Re: Propose feature change in CarbonData 2.0

Posted by kumarvishal09 on Dec 06, 2019; 8:00am
URL: http://apache-carbondata-dev-mailing-list-archive.168.s1.nabble.com/Propose-feature-change-in-CarbonData-2-0-tp87540p87829.html

Please find my comment inline
Bucketing +1
Carbon custom partition +1
BATCH_SORT +1
old preaggregate and time series datamap implementation +1
STORED BY +1

Global dictionary:
Data loading with global dictionary is slow but aggregation, filtering,
compression is better than any other type, storing raw value or with
location dictionary.
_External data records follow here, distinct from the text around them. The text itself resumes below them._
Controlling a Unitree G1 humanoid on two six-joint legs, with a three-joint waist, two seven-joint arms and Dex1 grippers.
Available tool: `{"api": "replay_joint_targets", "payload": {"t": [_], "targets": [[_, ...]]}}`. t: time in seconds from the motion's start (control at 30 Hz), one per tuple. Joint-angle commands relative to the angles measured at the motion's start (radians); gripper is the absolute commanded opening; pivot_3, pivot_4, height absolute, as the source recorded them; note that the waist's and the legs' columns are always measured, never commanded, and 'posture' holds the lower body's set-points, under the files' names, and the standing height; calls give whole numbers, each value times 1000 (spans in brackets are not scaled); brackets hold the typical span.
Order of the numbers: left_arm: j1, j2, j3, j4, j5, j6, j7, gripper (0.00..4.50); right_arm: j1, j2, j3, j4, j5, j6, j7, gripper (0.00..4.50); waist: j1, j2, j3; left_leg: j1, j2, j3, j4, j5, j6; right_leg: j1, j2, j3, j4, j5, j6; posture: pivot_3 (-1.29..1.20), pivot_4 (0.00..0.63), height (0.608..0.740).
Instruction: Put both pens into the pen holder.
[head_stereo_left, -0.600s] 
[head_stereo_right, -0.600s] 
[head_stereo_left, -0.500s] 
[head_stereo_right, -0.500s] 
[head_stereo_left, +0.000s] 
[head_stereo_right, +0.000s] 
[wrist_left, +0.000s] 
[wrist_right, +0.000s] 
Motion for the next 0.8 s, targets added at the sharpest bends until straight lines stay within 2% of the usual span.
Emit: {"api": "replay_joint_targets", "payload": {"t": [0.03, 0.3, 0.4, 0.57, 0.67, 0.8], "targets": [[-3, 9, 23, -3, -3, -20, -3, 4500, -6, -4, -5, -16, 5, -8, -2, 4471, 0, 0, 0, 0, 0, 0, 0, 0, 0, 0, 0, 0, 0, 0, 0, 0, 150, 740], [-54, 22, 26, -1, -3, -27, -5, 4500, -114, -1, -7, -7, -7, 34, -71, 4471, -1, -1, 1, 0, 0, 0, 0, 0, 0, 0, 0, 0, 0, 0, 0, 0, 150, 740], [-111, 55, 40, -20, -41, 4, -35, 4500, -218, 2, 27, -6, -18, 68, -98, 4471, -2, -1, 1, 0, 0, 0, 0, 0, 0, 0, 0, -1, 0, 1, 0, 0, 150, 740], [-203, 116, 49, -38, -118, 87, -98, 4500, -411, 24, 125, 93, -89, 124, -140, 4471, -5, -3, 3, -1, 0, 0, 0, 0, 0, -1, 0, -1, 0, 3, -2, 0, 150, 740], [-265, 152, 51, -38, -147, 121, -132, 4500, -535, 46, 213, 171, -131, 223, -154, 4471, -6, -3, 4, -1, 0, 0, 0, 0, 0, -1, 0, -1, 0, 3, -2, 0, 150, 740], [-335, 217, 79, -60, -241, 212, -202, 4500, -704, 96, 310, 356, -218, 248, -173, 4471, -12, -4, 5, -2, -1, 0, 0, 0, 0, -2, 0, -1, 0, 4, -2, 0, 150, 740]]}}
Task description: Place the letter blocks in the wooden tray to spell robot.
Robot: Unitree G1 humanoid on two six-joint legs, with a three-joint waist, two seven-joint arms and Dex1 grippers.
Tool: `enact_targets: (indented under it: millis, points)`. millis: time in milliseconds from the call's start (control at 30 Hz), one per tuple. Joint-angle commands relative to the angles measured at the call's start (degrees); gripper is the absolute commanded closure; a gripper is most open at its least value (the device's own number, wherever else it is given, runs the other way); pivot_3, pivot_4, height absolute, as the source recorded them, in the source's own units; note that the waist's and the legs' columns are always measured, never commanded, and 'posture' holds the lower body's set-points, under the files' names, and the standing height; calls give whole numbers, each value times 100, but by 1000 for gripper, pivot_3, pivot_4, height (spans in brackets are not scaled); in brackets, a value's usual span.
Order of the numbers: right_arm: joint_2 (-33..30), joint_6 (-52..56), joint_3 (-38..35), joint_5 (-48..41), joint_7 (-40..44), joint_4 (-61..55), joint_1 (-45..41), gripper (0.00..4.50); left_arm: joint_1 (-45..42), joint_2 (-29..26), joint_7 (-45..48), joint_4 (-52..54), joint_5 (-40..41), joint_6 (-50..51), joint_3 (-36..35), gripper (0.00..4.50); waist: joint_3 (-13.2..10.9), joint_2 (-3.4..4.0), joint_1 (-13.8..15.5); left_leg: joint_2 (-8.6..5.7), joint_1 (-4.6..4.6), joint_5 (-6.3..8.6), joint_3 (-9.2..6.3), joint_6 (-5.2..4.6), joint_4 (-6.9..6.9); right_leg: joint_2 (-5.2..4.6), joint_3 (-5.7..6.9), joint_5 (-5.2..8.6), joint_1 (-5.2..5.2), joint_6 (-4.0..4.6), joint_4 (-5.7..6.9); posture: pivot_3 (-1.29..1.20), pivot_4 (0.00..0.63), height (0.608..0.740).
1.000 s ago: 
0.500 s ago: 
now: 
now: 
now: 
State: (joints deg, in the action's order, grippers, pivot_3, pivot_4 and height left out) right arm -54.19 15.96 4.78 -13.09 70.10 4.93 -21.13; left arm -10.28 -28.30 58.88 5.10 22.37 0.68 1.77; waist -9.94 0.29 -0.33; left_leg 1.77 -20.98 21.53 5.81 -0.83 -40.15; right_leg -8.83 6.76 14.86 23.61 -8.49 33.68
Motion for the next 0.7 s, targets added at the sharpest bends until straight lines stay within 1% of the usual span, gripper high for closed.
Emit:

So it might be useful feature
Vote: 0

Page Level Inverted Index: -1
If user know column on which he/she is going to use IN filter it is very
useful

Lucene datamap: Performance is bad because of some code/design issue which
can be fixed -1

And there are some internal refactory we can do:
1. Unify dimension and measure:
     It may improve IO performance but effort is high. 0

3. Spark integration refactory based on Spark extension interface +1

4. Store optimization PR2729 +1

-Regards
Kumar Vishal

On Thu, Dec 5, 2019 at 3:28 PM Jacky Li <[hidden email]> wrote:

> Hi,
>
> Thanks for all your input, the voting summary is as below:
>
> 1. Global dictionary
> No -1
>
> 2. Bucket
> Two -1
>
> 3. Carbon custom partition
> No -1
>
> 4. BATCH_SORT
> No -1
>
> 5. Page level inverse index
> One -1
>
> 5. old preaggregate and time series datamap implementation
> No -1
>
> 6. Lucene datamap
> Five -1
>
> 7. STORED BY
> No -1
>
> So, I have created an umbrella JIRA (CARBONDATA-3603) for these items.
> Please feel free to response if anyone interested working on them
>
> Regards,
> Jacky
>
>
>
>
>
>
>
>
> --
> Sent from:
> http://apache-carbondata-dev-mailing-list-archive.1130556.n5.nabble.com/
>
kumar vishal